During the legislative process, Stanek was appalled at how legislators twisted language and even switched their votes. She felt it was time they paid, and she believes Vote Life America is a good solution.

“Legislators need to know that people are not going to forget when they don't vote for life,” she said. “[The Born-Alive] bill simply said that this baby is a human life and has all rights and protection under the law. They've got abortion up to the end of the birth canal, and now they want it even after the baby is born.”

Misleading the Voters

Candidates who claim to be pro-life, but are not, particularly disturb Stanek. One example, she said, is Rep. Maggie Crotty a Democrat and a Catholic, who recently came out as pro-choice after misleading the district on her positions, according to Vote Life America. The organization's report card indicates that Crotty was elected in 1996 by promising constituents she would support a partial-birth abortion ban and support parental notification, but she voted otherwise.

Her office was the first to be picketed, Oct. 27. In response to the demonstration, Crotty told the Sunday Southtown newspaper that she never claimed she was pro-abortion.

“I'm pro-choice. I can't make everyone happy all the time.” (Crotty did not respond to calls from the Register).

Representative Rosemary Kurtz is also on Vote Life America's target list. A Republican Catholic who represents Sawicki's own district, Kurtz defeated pro-life Rep. Cal Skinner in the 2000 election. When pressed about her abortion position, Kurtz said she was “pro-adoption,” and that “she was for life.”

“I couldn't stand being called pro-abortion.
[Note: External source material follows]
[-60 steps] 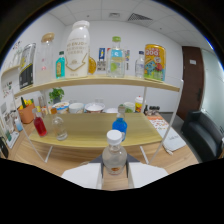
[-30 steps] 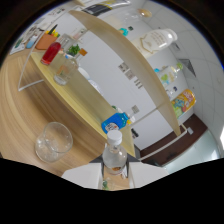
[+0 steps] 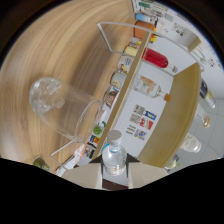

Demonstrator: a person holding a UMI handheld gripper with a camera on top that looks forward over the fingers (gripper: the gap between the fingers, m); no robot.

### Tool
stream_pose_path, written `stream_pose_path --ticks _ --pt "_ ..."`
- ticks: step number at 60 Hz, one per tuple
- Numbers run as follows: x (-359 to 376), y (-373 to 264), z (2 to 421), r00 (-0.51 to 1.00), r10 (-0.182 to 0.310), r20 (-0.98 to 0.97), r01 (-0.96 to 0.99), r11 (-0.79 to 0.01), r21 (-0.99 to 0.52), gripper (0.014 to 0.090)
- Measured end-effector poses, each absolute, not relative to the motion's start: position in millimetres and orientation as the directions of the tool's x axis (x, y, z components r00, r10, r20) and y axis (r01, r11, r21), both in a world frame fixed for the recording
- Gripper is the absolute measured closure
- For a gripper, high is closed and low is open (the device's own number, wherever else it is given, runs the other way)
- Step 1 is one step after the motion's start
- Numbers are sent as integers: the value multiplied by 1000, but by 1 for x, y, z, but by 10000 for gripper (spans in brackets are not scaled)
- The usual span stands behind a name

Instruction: Make me a cup of Mojito.

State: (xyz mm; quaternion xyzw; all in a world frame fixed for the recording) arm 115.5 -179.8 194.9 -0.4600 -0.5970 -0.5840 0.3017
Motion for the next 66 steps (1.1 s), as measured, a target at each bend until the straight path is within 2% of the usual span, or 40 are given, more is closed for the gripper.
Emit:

I'm for life, but when it comes to labeling me in government, I don't want to be labeled, period,” Kurtz said.

During her campaign, Kurtz received thousands of dollars from Personal PAC, a bipartisan political action committee dedicated to electing pro-choice candidates to Illinois state and local offices. According to its Web site, www.personalpac.org, “Pro-choice Rosemary Kurtz, who defeated anti-choice leader Cal Skinner in the March primary, went on to win the general election and will be an additional pro-choice legislator in the House.”

Sawicki said Kurtz's voting record shows a pro-abortion, anti-family position. She voted against the parental notification bill because it would not allow a teenager to notify a relative or clergyperson instead of a parent.
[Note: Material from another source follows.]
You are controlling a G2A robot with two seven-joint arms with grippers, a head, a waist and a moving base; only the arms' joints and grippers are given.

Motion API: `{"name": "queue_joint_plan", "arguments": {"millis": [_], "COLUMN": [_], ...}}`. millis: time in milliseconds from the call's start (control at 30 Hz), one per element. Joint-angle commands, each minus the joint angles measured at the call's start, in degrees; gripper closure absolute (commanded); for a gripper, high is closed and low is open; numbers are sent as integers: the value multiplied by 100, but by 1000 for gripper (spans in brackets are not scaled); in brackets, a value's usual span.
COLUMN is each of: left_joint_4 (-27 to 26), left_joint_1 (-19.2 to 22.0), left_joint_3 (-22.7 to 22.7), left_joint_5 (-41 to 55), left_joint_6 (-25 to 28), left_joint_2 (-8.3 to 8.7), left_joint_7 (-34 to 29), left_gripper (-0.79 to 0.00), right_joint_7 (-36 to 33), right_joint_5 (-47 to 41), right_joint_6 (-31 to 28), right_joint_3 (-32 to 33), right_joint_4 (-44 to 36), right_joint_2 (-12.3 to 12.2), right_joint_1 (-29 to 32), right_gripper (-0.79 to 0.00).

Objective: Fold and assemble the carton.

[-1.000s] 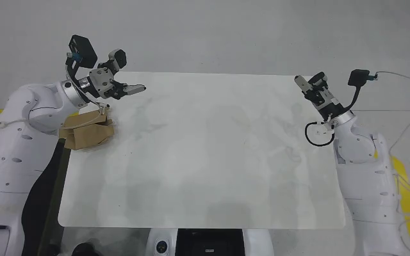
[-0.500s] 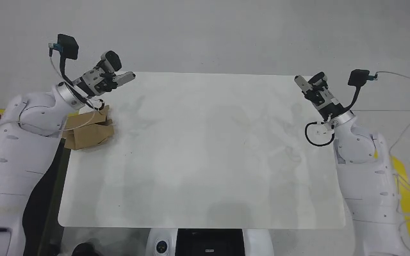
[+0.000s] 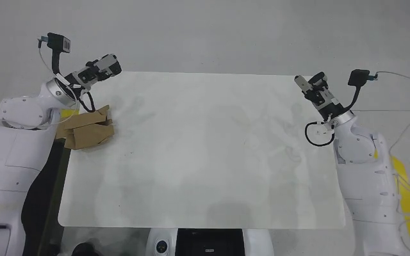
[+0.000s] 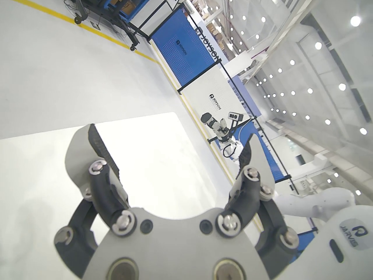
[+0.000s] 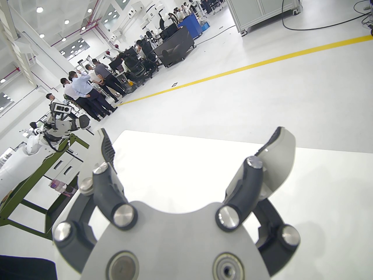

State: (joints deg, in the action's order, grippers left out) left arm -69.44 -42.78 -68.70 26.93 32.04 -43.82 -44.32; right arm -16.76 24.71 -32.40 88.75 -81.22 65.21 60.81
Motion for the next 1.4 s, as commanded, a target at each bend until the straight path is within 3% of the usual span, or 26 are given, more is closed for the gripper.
{"name": "queue_joint_plan", "arguments": {"millis": [0, 233, 633, 933, 1367], "left_joint_4": [89, 393, 1154, 1439, 1646], "left_joint_1": [-3, 16, -138, -574, -1471], "left_joint_3": [-35, -186, -750, -1369, -2157], "left_joint_5": [214, 564, 564, 663, -261], "left_joint_6": [-141, -165, -258, -382, -468], "left_joint_2": [-10, -39, 26, 149, 315], "left_joint_7": [-103, -352, -189, -158, 988], "left_gripper": [-785, -785, -785, -785, -785], "right_joint_7": [0, 0, 0, 0, 0], "right_joint_5": [0, 0, 0, 0, 0], "right_joint_6": [0, 0, 0, 0, 0], "right_joint_3": [0, 0, 0, 0, 0], "right_joint_4": [0, 0, 0, 0, 0], "right_joint_2": [0, 0, 0, 0, 0], "right_joint_1": [0, 0, 0, 0, 0], "right_gripper": [-785, -785, -785, -785, -785]}}
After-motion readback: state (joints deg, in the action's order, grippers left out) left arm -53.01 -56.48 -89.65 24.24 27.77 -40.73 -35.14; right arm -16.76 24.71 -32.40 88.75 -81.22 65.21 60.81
Sawicki said that such language would have created a “hole in the bill as big as a Mack truck,” defeating its purpose.

Kurtz also voted for a bill that would have required hospitals, including Catholic hospitals, to inform rape victims about availability of post-rape abortifacients.

Kurtz believes it is up to the churches to do something about abortion and that it doesn't belong in government. “There's a division. Render unto God the things that are God's and unto Caesar the things that are Caesar's,” she said. “I don't know any Republicans who even think about this. There are so many other things that we're responsible for — funding for the poor, the elderly, plus transportation. It's just endless, and [it's a mistake] to add one more thing to our plate. So that's the way I feel about it.”
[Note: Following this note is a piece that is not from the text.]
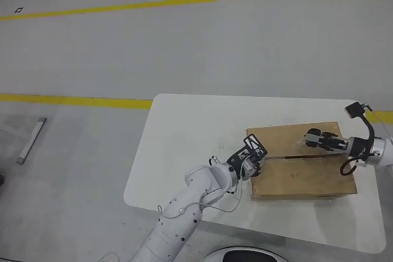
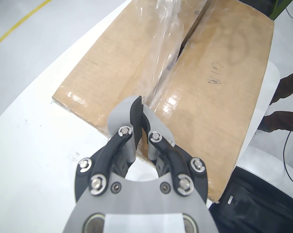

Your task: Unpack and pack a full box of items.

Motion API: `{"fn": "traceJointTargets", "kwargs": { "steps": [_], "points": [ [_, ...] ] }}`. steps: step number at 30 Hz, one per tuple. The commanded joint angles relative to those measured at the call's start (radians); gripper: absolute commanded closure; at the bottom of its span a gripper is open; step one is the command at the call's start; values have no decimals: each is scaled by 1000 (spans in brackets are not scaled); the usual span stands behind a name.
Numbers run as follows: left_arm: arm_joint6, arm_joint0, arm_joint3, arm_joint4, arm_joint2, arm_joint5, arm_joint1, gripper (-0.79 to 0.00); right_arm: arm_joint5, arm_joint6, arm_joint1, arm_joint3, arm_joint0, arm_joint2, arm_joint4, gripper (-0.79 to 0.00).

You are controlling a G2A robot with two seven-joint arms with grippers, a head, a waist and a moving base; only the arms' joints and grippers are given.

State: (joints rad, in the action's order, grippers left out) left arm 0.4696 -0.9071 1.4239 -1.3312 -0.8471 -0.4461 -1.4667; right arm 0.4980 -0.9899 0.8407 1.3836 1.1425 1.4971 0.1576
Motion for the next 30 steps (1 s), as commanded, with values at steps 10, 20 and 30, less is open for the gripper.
{"fn": "traceJointTargets", "kwargs": {
  "steps": [10, 20, 30],
  "points": [
    [-5, 5, -4, 1, 1, 2, -2, 0, -239, -34, -23, 189, 47, 59, -204, 0],
    [-7, 8, -8, 0, 2, -1, -3, 0, -395, -128, -41, 290, 73, 116, -252, 0],
    [-8, 6, -7, 1, 1, -2, -4, 0, -453, -191, -53, 325, 72, 128, -289, 0]
  ]
}}
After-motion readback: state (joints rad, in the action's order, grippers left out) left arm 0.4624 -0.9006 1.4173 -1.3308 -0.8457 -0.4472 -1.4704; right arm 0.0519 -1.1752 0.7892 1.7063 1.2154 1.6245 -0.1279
Sawicki responded that it's too late to use that “tired, inane spin.” She said, “The self-endowed imperialism of the United States Supreme Court in the Roe decision not only usurped states’ rights to legislate abortion, but assaulted the very foundation of America's constitutional right to life, liberty and the pursuit of happiness. The primary duty of our government is to protect, not legalize the killing of the unborn.”

Sawicki hopes Vote Life America will mobilize more people because the “old reliables” can't be counted on forever, she said. “How do you get people interested in this? How do you get the youth involved; the faithful pro-life pew Catholics to at least call their legislators? If someone has a prescription for how to do this effectively with Catholics, I'd like to hear it.”

Barb Ernster writes from Fridley, Minnesota.